第5話 悲劇の主人公

それからというもの、政秀に訪れたのは哀しみと怒りとそれから虚無だった。

学校にも行かなくなった。亮介が訪ねてきても出なかった。全ての机のものをばらまいて、引き出しを全部開けて放り投げた。服もきちんと畳んであったのにぐちゃぐちゃにしてやった。

全ての整ったものが煩わしさに変わった。

「憎むなと言うな。憎まざるを得ない。僕は棄てられたんだ」

トキは物音を聞き付ける度政秀の部屋に行っては政秀、政秀と呼びかけて泣いた。

トキにはこうなることが分かっていた。平太にもきっと分かっていた。私たちの嘘が孫を苦しめている。突きつけるべきではなかったかもしれないとも悔いはした。しかし、嘘は突き通せなかった。

それから半年政秀は引きこもった。トキが寝ているすきに起きてはテーブルに用意されていたご飯を食べた。風呂にはなかなか入れなかった。祖母が鬱陶しく感じた。それは政秀の思春期以上のそれであった。

気づけば秋から冬に差し掛かった時だった。政秀は部屋でゲームをしていた。ただ、時間を過ぎ去らせたかっただけであった。政秀は一花も拒絶していた。この世の全てを拒絶した。

ふと、ノートの存在を思い出したのであった。混乱と絶望のスパイラルの中で失われていた存在、祖父と祖母のノートだった。

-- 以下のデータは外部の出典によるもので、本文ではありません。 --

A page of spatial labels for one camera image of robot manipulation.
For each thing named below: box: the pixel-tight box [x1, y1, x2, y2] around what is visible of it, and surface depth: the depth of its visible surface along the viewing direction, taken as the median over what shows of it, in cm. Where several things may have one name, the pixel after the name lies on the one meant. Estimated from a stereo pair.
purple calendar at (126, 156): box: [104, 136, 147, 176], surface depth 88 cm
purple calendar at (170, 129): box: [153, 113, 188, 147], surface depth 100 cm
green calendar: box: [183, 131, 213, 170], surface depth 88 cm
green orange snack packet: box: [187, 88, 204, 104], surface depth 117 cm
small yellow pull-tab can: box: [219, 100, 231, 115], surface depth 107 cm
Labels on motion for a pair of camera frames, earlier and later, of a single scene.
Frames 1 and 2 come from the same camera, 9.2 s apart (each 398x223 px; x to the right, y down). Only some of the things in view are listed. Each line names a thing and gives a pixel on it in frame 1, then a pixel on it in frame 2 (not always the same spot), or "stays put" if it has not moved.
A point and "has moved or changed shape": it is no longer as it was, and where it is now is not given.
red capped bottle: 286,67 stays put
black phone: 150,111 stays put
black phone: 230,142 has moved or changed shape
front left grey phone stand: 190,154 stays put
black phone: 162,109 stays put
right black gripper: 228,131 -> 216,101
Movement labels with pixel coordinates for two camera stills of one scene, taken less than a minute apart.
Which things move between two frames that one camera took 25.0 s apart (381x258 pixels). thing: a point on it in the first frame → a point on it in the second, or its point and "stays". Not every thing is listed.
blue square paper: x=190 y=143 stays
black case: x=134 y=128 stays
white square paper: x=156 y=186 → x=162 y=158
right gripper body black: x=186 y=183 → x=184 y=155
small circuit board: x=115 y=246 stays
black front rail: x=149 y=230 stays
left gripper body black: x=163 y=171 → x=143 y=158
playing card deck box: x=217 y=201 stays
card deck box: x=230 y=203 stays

政秀は本を読むのが好きだった。平太とトキがどのような気持ちで自分を育てたのかがだんだん日を追う事に気になって言った。

政秀はノートをとうとう読み始めた。

「今日なんと、ワシの孫が現れた。悲しいみすぼらしい姿だった。だが、一太の子どもの頃にそっくりじゃった。トキは素早かったなあ、ワシもこの子を育てなくてはならない。一太の時と同じ失敗は繰り返したくない」

ノートの1ページ目にはそう書かれていた。

「父さんの時の失敗???」

政秀にはその意味が全く分からなかった。

ページを少しめくった。

「政秀はまだ怯えとる。でも最近は手を握ると握り返してくれる。今日は3人で川まで散歩した。トキには少し心を開いとるじゃろうが、ワシにはなあ。しかし、ここで諦めちゃあダメなんじゃろうな。粘り強うしていかねば」

「一太…ワシは間違えとった。平凡がいい、平凡に生きろ、ワシはそうお前に言い聞かせてお前の才に気づいてやれんかった。トンビが鷹を産んだことになあ。」